Treatment of special characters and ascii codes
조회 수: 5(최근 30일)
Matlab has nice support for special characters but the usage is complicated and incomplete. I have been using matlab extensively for over 10 years now, and I also have introduced to many of my students as well. I see two major problems with the way that special characters are used: 1) The subset of available tex characters is much too small. In particular, I am trying to include a "per mil" or "per mille" symbol in a plot. This symbol is widely used. There are many long blogs about how to get this symbol into plots, but none has been successful. Is there a reason to have such a short number of supported characters?

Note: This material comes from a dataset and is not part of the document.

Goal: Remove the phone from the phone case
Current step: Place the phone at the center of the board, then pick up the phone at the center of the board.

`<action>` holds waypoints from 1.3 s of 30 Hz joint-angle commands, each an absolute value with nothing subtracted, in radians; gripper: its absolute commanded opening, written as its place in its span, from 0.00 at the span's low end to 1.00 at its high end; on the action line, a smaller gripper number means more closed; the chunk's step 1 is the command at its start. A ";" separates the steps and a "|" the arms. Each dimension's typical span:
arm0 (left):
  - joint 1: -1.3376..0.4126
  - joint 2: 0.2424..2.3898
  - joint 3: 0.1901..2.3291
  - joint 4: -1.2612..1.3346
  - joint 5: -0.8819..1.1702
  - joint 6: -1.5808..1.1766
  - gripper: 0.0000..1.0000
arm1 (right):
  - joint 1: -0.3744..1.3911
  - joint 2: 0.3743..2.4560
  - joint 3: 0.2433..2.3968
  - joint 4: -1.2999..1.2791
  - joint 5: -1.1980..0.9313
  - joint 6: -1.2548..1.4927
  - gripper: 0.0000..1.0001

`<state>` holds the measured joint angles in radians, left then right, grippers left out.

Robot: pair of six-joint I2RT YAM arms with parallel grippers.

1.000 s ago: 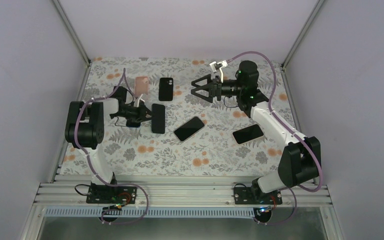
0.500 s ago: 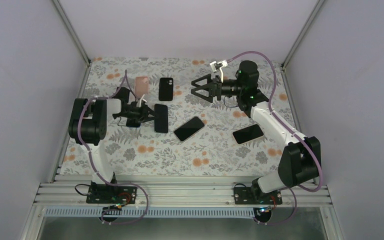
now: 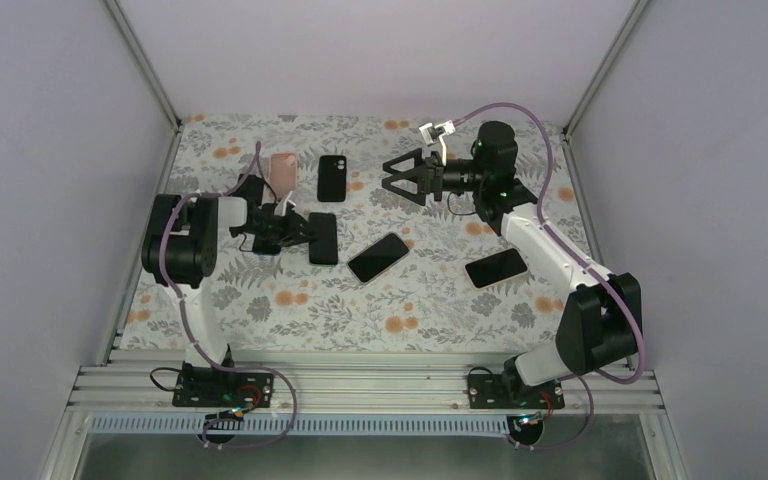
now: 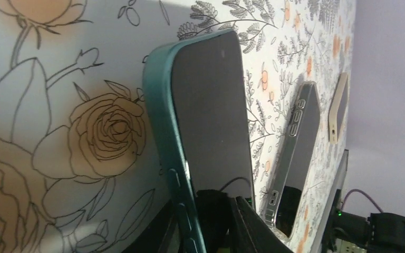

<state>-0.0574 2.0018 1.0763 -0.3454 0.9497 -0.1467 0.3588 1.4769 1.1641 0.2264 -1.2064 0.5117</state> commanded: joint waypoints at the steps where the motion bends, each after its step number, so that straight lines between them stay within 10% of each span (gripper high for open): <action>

2) One can use ASCII character codes to get special symbols, but the Matlab seems to interpret these codes differently than other programs on the same computer. The issue here is apparently due to the fact that with unicode, there are many pages of alternate ASCII equivalents. For instance, I am using a Mac OSX 10.7.4. I can look up the ASCII code for the per mil symbol in MS Word and I find that it is listed for New Times Roman (and many other fonts as well) as ASCII 228 (Unicode 2030). When I use this ASCII code in Matlab, I get the character ä. One my students, who is using Matlab with Windows, gets the per mil symbol with the same code.
There is nothing in the documentation or on the web that describes this situation (determined after several hours of searching). This important issue should be documented. Can you provide an explanation or point to some information?
Walter Roberson 2012년 7월 6일
ASCII is a 7 bit code, 0 to 127, so any code from 128 upwards is not ASCII.
The first major generalization of ASCII was a series of codes known as ISO 8859-1 through 8859-16. 8 bit tables that claim to be ASCII are usually referring to ISO 8859-1. Code-point 228 is ä in -1 thru -4, and -9 thru -10, and -13 thru -16, with the position being occupied by a variety of other characters such as Δ in the other ISO 8859 character sets.
I happen to have MS Word running on my OS-X system, and I do see that if I ask to insert symbol and switch character sets in the resulting drop-down menu to "(normal text)", that "per mille" occurs in a position numbered 228 by MS Word. As best I can tell, the only thing that 228 references is the position number in the Mac Times Roman font from before Apple switched to Unicode. The 228 is not used for per mille anywhere else that I could dig up (though apparently Windows Code Page 10000 is a reference to this encoding.)
What you should do is use the Unicode position numbers, and adjust the MS Windows machine to use an international standard. This might require setting it to use code page 1200 or 1201 (65001 would probably not be correct I think)
Unfortunately, MATLAB cannot handle code points from 65536 and upwards, only 16 bit code points.
The above discussion applies only to char() and to any HTML entity numbers you use, and does not apply to any TeX or LaTex coded strings. TeX and LaTex were designed before Unicode, and although there is an available LaTex library that adds Unicode code points to full LaTeX implementations, as best I can tell the MATLAB LaTeX implementation is missing enough operations to not be able to import the library. (And I worry that if you did manage to find a way to import it, you would have to import it in each string you wanted to use it with.)